The Chinese government denied responsibility after a threat actor breached employee workstations at the US Treasury earlier this month, gaining remote access to certain “unclassified” documents.
United States Treasury officials told lawmakers in a Dec. 30 letter that they were informed of the “major incident” by third-party software service provider BeyondTrust on Dec. 8, according to reports.
“Based on available indicators, the incident has been attributed to a Chinese state-sponsored Advanced Persistent Threat (APT) actor,” said Aditi Hardikar, assistant secretary for management at the Treasury, in a letter obtained by TechCrunch and other outlets, including CNN.
Extract from Aditi Hardikar’s letter to US Senators. Source: TechCrunch
China has denied responsibility for the attack, telling Reuters it “firmly opposes the U.S.’s smear attacks against China without any factual basis.”
Meanwhile, the compromised service has since been taken offline, Hardikar told US senators Sherrod Brown and Tim Scott of the Banking Committee.
“There is no evidence indicating the threat actor has continued access to Treasury systems or information.”
Treasury officials were working with the Cybersecurity and Infrastructure Security Agency, the Federal Bureau of Investigation, US intelligence agencies and third-party forensic investigators to further examine the incident.
Cointelegraph reached out to the US Treasury but didn’t receive an immediate response.
How the breach happened
BeyondTrust said it identified a security incident in its Remote Support product on Dec. 2, and after “anomalous behavior” was confirmed on Dec. 5, it immediately revoked the API key and notified impacted customers soon after.

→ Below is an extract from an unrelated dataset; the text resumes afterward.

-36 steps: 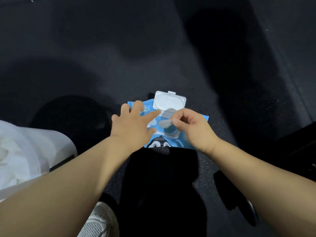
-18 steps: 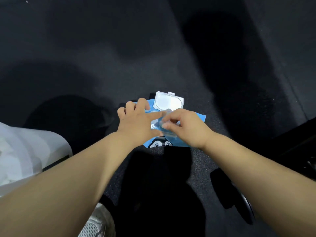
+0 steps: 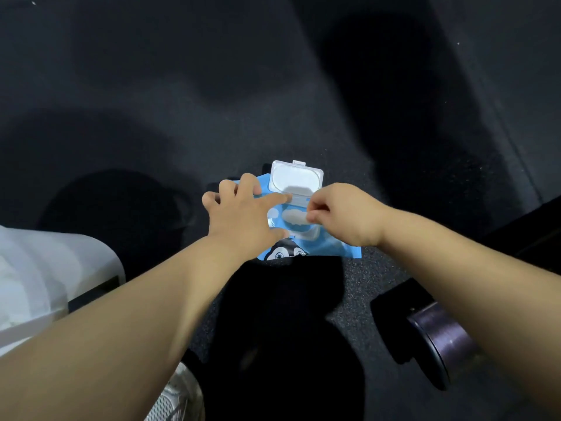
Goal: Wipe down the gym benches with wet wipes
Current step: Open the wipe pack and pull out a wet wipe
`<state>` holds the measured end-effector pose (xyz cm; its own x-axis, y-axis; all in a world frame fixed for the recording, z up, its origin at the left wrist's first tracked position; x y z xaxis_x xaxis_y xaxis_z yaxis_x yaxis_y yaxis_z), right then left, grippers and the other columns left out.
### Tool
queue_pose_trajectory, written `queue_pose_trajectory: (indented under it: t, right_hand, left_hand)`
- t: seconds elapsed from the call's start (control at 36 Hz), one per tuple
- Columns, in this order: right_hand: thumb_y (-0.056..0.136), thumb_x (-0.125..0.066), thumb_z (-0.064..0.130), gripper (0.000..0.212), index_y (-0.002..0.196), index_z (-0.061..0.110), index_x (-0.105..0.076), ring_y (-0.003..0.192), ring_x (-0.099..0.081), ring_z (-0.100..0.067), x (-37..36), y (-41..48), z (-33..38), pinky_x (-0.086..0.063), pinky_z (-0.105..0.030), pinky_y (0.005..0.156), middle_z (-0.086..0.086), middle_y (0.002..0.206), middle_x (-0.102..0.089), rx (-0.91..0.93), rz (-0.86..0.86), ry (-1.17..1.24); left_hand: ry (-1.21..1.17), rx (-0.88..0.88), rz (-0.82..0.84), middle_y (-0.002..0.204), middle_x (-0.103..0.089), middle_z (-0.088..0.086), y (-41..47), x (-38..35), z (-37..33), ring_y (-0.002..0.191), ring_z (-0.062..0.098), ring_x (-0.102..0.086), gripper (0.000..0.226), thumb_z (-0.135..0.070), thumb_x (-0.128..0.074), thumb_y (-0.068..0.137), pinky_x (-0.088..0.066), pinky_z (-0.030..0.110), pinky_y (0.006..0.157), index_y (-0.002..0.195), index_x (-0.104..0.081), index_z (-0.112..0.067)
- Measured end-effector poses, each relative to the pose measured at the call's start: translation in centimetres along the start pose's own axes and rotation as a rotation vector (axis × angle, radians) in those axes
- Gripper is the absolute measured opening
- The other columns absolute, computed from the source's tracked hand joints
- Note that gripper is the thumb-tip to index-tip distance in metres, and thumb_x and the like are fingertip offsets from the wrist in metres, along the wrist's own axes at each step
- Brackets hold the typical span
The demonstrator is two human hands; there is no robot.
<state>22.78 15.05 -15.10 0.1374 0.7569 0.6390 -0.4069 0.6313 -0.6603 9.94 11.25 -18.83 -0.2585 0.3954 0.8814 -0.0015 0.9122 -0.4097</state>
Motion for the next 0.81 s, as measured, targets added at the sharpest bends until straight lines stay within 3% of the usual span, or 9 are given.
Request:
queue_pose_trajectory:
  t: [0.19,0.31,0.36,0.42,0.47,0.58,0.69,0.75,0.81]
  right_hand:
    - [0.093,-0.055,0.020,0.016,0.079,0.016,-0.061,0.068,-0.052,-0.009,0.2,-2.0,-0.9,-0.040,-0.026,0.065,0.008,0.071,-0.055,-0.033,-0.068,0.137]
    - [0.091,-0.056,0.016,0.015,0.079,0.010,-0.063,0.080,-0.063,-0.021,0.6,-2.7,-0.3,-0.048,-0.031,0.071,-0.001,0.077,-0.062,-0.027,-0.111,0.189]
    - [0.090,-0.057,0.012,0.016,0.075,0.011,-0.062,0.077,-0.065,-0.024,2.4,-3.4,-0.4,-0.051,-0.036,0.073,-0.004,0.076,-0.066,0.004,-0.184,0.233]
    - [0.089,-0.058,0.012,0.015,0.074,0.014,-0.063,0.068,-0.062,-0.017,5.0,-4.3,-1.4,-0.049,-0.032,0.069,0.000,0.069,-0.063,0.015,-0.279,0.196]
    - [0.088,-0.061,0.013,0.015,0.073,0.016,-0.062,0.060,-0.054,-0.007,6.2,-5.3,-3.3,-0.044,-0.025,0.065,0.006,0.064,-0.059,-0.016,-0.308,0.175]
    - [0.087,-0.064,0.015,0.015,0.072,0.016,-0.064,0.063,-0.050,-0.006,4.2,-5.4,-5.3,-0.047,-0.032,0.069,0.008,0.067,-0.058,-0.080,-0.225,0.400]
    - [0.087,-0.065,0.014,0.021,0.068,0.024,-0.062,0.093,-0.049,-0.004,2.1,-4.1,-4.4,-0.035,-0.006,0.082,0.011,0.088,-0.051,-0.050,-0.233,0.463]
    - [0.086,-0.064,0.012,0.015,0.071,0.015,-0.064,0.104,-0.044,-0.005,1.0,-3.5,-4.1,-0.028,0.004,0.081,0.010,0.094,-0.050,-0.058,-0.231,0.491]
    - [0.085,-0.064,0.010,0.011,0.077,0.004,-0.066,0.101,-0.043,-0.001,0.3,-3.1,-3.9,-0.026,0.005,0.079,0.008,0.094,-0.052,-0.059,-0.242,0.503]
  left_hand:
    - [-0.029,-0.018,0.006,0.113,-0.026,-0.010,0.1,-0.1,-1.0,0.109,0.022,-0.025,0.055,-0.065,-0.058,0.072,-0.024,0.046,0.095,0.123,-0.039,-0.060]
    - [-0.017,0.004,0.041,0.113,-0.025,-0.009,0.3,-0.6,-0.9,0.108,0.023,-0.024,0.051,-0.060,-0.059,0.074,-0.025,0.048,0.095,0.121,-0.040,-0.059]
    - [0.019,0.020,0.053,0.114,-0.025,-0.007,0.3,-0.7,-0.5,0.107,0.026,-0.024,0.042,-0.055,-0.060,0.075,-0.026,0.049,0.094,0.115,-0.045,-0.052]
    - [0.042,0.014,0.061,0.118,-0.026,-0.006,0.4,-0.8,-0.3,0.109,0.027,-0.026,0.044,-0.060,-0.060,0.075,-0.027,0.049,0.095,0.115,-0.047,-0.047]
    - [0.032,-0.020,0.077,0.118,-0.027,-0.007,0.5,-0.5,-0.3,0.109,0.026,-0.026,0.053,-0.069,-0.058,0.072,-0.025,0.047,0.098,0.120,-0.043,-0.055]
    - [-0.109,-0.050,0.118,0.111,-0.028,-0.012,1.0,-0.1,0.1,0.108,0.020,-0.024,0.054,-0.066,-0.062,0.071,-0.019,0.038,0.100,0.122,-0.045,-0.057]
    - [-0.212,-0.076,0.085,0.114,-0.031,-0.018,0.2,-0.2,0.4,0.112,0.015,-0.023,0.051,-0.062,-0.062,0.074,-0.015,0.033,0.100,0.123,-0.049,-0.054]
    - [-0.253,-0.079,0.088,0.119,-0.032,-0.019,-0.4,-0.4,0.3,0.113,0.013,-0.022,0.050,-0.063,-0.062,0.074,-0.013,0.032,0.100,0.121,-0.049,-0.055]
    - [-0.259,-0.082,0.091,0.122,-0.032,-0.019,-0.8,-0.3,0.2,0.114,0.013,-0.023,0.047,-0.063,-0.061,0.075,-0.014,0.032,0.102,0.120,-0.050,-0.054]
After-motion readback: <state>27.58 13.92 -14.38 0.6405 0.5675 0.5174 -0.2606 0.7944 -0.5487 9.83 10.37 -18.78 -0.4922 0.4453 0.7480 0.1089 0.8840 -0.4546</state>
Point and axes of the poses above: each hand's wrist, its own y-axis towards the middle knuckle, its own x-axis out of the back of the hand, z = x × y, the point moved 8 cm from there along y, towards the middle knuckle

“Law enforcement was notified and BeyondTrust has been supporting the investigative efforts,” a BeyondTrust spokesperson told Cointelegraph.
More details will be provided in a 30-day supplemental report that the Treasury must provide under the Federal Information Security Modernization Act.
It follows the most recent Salt Typhoon breach, where cybercriminals were able to access phone calls and text messages from lawmakers, The Guardian noted.
Related: Chinese hackers use fake Skype app to target crypto users in new phishing scam
Treasury officials are reportedly planning to hold a classified briefing about the breach next week with staffers from the House Financial Services Committee, CNN said.
Hacks ran rampant in the crypto industry this year too, with thieves stealing over $2.3 billion worth of crypto assets across 165 major incidents in 2024, marking a 40% increase compared to 2023, blockchain security firm Cyvers recently reported.
The 40% increase was mainly attributed to the rise of access control breaches, particularly on centralized exchanges and custodian platforms.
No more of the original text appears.